Il y a trente ans, cette même question passionna la jeunesse russe. — « Je serai immoral », venait dire un jeune nihiliste à son ami, traduisant en un acte quelconque les pensées qui le tourmentaient. — « Je serai immoral et pourquoi ne le serai-je pas ? »

— « Parce que la Bible le veut ? Mais la Bible n’est qu’une collection de traditions babyloniennes et judaïques — traditions collectionnées comme le furent les chants d’Homère ou comme on le fait encore pour les chants basques ou les légendes mongoles ! Dois-je donc revenir à l’état d’esprit des peuples à demi barbares de l’Orient ?

« Le serai-je parce que Kant me parle d’un catégorique impératif, d’un ordre mystérieux qui me vient du fond de moi-même et qui m’ordonne d’être moral ? Mais pourquoi ce « catégorique impératif » aurait-il plus de droits sur mes actes que cet autre impératif qui, de temps en temps, me donnera l’ordre de me soûler ? Un mot, rien qu’un mot, tout comme celui de Providence ou de Destin, inventé pour couvrir notre ignorance !

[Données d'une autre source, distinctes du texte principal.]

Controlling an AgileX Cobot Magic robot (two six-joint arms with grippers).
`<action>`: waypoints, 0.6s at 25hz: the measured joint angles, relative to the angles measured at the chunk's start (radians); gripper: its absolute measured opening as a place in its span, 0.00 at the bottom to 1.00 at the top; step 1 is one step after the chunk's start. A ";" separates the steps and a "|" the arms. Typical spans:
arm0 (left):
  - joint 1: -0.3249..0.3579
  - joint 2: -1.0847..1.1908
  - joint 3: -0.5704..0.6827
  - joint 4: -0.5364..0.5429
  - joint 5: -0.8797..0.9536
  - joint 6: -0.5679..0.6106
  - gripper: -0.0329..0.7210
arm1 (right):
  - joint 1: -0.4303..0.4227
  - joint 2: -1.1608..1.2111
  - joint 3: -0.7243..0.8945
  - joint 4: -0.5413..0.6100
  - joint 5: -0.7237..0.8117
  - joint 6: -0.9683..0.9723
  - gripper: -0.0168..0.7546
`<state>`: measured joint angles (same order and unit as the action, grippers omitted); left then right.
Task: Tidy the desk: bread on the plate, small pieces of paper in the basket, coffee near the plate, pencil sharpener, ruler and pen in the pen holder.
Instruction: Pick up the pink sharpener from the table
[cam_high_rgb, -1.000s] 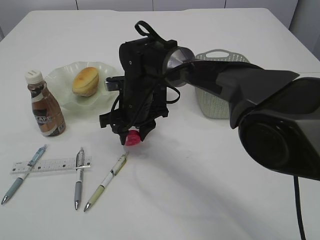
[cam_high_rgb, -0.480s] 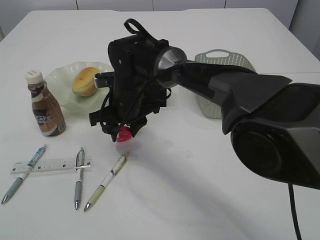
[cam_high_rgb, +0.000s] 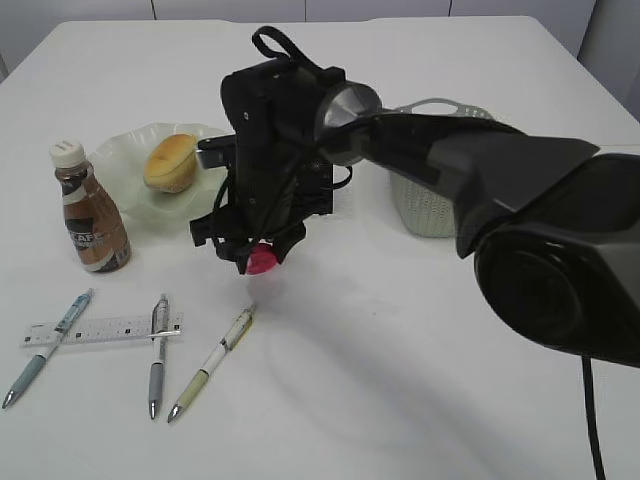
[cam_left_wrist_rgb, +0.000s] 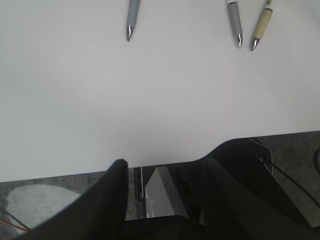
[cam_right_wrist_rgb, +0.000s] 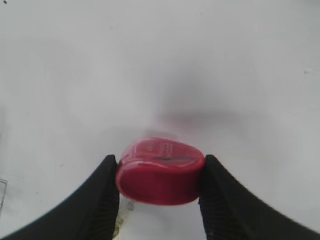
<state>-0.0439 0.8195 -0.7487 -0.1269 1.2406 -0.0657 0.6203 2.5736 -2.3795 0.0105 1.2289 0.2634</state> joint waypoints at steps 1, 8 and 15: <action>0.000 0.000 0.000 0.000 0.000 0.000 0.50 | 0.000 -0.008 0.008 -0.010 0.000 -0.002 0.50; 0.000 0.000 0.000 -0.002 0.000 0.000 0.50 | -0.004 -0.076 0.092 -0.047 0.000 -0.028 0.50; 0.000 0.000 0.000 -0.002 0.000 0.000 0.50 | -0.020 -0.189 0.243 -0.102 0.000 -0.120 0.50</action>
<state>-0.0439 0.8195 -0.7487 -0.1288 1.2406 -0.0657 0.5999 2.3845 -2.1360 -0.0915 1.2289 0.1434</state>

— « Ou bien serai-je moral pour faire plaisir à Bentham qui veut me faire croire que je serai plus heureux si je me noie pour sauver un passant tombé dans la rivière que si je le regarde se noyer ?

— « Ou bien encore, parce que mon éducation est telle ? Parce que ma mère m’a enseigné la morale ? Mais alors, devrai-je aussi m’agenouiller devant la peinture d’un christ ou d’une madone, respecter le roi ou l’empereur, m’incliner devant le juge que je sais être un coquin, seulement parce que ma mère — nos mères à nous tous — très bonnes, mais très ignorantes, nous ont enseigné un tas de bêtises ?

« Préjugés, comme tout le reste, je travaillerai à m’en défaire. S’il me répugne d’être immoral, je me forcerai de l’être, comme, adolescent, je me forçais à ne pas craindre l’obscurité, le cimetière, les fantômes et les morts, dont on m’avait inspiré la crainte. Je le ferai pour briser une arme exploitée par les religions ; je le ferai, enfin, ne serait-ce que pour protester contre l’hypocrisie que l’on prétend nous imposer au nom d’un mot, auquel on a donné le nom de moralité. »

Voilà le raisonnement que la jeunesse russe se faisait au moment où elle rompait avec les préjugés du « vieux monde « et arborait ce drapeau du nihilisme, ou plutôt de la philosophie anarchiste : « Ne se courber devant aucune autorité, si respectée qu’elle soit ; n’accepter aucun principe, tant qu’il n’est pas établi par la raison. »

Faut-il ajouter qu’après avoir jeté au panier l’enseignement moral de leurs pères et brûlé tous les systèmes de morale, la jeunesse nihiliste a développé dans son sein un noyau de coutumes morales, infiniment supérieures à tout ce que leurs pères avaient jamais pratiqué sous la tutelle de l’Évangile, de la « conscience », du « catégorique impératif », ou de « l’intérêt bien compris » des utilitaires ?

Mais avant de répondre à cette question : « Pourquoi serais-je moral ? », voyons d’abord si la question est bien posée ; analysons les motifs des actes humains.